Extract metadata from PDF file itself

Priesemut · August 13, 2012

Dear zotero community,

Is there a way to extract the information on author, subject, date etc. contained in a PDF file into zotero?
This is something different than using the PDF data retrieval offered by zotero.
If you have PDF files for which you have entered information on author, subject, date, keywords etc. locally to the file by yourself, they are not stored on Google scholar or somewhere else in the web.
There is already a post without any replies on this issue in this forum and I've found another one on the web. So this seems to be something many people are looing for.
Thanks in advance for your help.

Kind regards

dstillman · August 13, 2012

If there's a relevant existing thread, you should post there.

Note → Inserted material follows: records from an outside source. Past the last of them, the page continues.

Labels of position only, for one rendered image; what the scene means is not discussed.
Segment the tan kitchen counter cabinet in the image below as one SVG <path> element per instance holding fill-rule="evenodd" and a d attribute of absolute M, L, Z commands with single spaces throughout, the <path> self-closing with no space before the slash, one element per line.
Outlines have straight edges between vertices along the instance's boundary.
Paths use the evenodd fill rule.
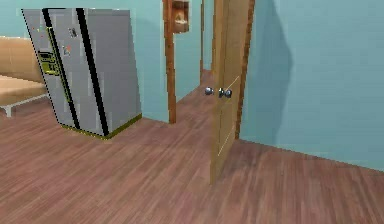
<path fill-rule="evenodd" d="M 0 108 L 6 116 L 16 106 L 47 96 L 31 40 L 0 36 Z"/>

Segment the brown wooden room door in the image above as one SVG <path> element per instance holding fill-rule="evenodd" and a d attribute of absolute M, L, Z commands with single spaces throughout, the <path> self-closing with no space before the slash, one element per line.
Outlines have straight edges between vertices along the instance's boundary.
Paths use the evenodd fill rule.
<path fill-rule="evenodd" d="M 255 0 L 215 0 L 212 70 L 214 77 L 214 135 L 211 149 L 210 183 L 224 167 L 238 137 L 244 79 L 248 61 Z M 230 89 L 230 98 L 219 97 L 220 88 Z"/>

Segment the brown framed wall picture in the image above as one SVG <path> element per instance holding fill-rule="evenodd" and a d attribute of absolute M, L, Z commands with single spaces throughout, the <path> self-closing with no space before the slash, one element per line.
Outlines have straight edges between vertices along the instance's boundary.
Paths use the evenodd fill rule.
<path fill-rule="evenodd" d="M 189 31 L 189 0 L 172 0 L 172 22 L 174 33 Z"/>

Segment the grey two-door fridge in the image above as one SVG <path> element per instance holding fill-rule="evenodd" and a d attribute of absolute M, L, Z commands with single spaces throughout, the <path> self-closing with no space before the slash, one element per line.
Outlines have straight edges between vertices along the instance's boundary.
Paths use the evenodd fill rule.
<path fill-rule="evenodd" d="M 142 116 L 130 12 L 22 11 L 58 123 L 109 139 Z"/>

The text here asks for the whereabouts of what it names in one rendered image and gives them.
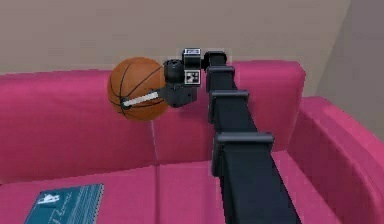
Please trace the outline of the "pink sofa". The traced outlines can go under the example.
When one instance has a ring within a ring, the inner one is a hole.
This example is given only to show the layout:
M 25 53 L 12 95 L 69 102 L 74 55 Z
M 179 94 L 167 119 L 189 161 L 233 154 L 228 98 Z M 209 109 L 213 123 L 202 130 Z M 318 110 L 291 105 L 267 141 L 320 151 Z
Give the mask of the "pink sofa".
M 384 224 L 384 142 L 322 97 L 294 61 L 239 62 L 257 127 L 302 224 Z M 0 75 L 0 224 L 40 192 L 100 183 L 96 224 L 225 224 L 208 96 L 151 122 L 118 114 L 105 70 Z

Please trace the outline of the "teal book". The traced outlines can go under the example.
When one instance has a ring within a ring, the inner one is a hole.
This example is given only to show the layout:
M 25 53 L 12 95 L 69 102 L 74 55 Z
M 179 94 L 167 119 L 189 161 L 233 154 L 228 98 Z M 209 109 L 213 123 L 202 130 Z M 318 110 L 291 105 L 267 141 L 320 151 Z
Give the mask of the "teal book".
M 96 224 L 102 183 L 41 191 L 24 224 Z

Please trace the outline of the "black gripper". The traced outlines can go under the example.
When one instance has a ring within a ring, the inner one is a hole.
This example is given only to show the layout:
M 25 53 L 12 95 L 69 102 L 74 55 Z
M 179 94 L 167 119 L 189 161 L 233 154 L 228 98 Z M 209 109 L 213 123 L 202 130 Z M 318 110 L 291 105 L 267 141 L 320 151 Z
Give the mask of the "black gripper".
M 197 100 L 197 88 L 186 85 L 184 64 L 180 59 L 170 59 L 163 63 L 165 85 L 157 91 L 133 99 L 123 98 L 120 105 L 126 109 L 133 105 L 149 100 L 157 99 L 159 96 L 173 108 L 183 107 Z

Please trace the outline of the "orange basketball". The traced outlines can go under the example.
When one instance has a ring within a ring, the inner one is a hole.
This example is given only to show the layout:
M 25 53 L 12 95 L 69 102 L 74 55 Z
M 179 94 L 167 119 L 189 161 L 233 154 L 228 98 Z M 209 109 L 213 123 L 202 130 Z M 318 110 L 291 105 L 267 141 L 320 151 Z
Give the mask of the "orange basketball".
M 121 105 L 149 94 L 165 85 L 163 66 L 147 57 L 127 58 L 117 64 L 107 80 L 107 98 L 112 108 L 128 120 L 147 122 L 158 118 L 168 105 L 162 98 L 151 99 L 130 107 Z

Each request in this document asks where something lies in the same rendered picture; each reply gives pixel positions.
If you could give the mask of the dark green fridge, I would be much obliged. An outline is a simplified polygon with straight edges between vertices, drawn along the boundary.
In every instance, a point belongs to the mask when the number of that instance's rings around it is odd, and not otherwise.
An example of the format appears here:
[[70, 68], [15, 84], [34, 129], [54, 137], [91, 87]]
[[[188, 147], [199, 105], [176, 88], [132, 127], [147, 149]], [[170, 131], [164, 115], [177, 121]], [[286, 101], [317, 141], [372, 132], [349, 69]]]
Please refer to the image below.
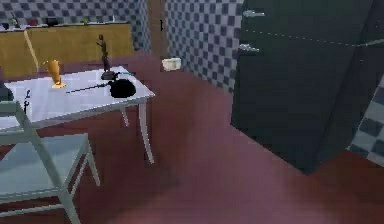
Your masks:
[[[243, 11], [264, 12], [246, 18]], [[245, 0], [231, 124], [305, 174], [346, 149], [384, 75], [384, 0]]]

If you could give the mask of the dark brown statuette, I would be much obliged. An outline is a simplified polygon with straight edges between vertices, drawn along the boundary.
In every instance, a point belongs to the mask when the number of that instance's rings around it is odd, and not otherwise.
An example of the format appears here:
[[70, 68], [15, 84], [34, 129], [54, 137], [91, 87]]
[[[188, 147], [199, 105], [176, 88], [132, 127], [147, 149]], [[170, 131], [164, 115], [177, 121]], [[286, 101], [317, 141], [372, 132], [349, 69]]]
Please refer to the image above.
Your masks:
[[114, 80], [115, 79], [115, 72], [111, 71], [110, 63], [108, 61], [108, 51], [106, 42], [104, 40], [104, 36], [102, 34], [98, 35], [99, 42], [97, 42], [97, 45], [101, 47], [102, 51], [102, 62], [103, 62], [103, 69], [104, 72], [101, 76], [102, 80]]

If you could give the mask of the white bin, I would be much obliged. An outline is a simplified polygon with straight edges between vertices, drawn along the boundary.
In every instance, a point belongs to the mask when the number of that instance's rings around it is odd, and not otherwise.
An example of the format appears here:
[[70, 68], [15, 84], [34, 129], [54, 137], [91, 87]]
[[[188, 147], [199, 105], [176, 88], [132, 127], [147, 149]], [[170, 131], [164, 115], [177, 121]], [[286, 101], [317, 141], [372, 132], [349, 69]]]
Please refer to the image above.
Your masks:
[[180, 58], [166, 58], [162, 60], [162, 66], [165, 71], [174, 71], [181, 68]]

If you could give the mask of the brown room door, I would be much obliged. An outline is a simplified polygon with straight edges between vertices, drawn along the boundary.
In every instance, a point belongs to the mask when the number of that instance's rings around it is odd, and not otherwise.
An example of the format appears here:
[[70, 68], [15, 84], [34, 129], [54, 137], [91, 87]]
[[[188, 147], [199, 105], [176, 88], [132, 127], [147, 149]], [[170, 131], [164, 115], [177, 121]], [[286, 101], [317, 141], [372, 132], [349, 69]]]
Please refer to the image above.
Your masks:
[[[147, 0], [148, 27], [150, 30], [152, 54], [160, 59], [168, 57], [168, 42], [165, 21], [166, 0]], [[160, 31], [160, 20], [164, 22], [164, 30]]]

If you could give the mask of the yellow wooden counter cabinet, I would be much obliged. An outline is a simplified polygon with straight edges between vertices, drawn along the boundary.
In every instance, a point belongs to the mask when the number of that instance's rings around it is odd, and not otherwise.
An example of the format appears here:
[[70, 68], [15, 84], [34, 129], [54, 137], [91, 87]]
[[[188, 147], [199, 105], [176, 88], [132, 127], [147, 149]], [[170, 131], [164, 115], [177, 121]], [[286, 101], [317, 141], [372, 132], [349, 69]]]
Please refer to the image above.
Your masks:
[[13, 80], [43, 72], [44, 63], [50, 60], [61, 65], [100, 63], [99, 35], [104, 37], [111, 62], [134, 55], [128, 23], [35, 26], [0, 32], [0, 78]]

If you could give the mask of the small black utensil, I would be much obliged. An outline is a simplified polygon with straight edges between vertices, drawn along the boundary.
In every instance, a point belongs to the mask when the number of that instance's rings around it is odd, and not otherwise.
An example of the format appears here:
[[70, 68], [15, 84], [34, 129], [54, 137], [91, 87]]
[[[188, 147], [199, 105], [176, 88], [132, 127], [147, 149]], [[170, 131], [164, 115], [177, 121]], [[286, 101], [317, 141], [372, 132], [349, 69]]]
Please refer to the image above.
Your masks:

But there are actually many threads on this. Search for "XMP".

Priesemut · August 13, 2012

Sorry, I didn't have the idea to search for "XMP".
Well, the thread from 2010 says:

As in past threads: pdfinfo (which Zotero already uses) can, indeed, read this information. In principle, it is possible. Someone just has to write the code to do this.

Is there someone working on the implementation of this feature?

Simon · August 13, 2012

I have an implementation of this using pdf.js in my pdfjs branch. However, that branch won't be merged to master until pdf.js is capable of extracting text from most PDFs.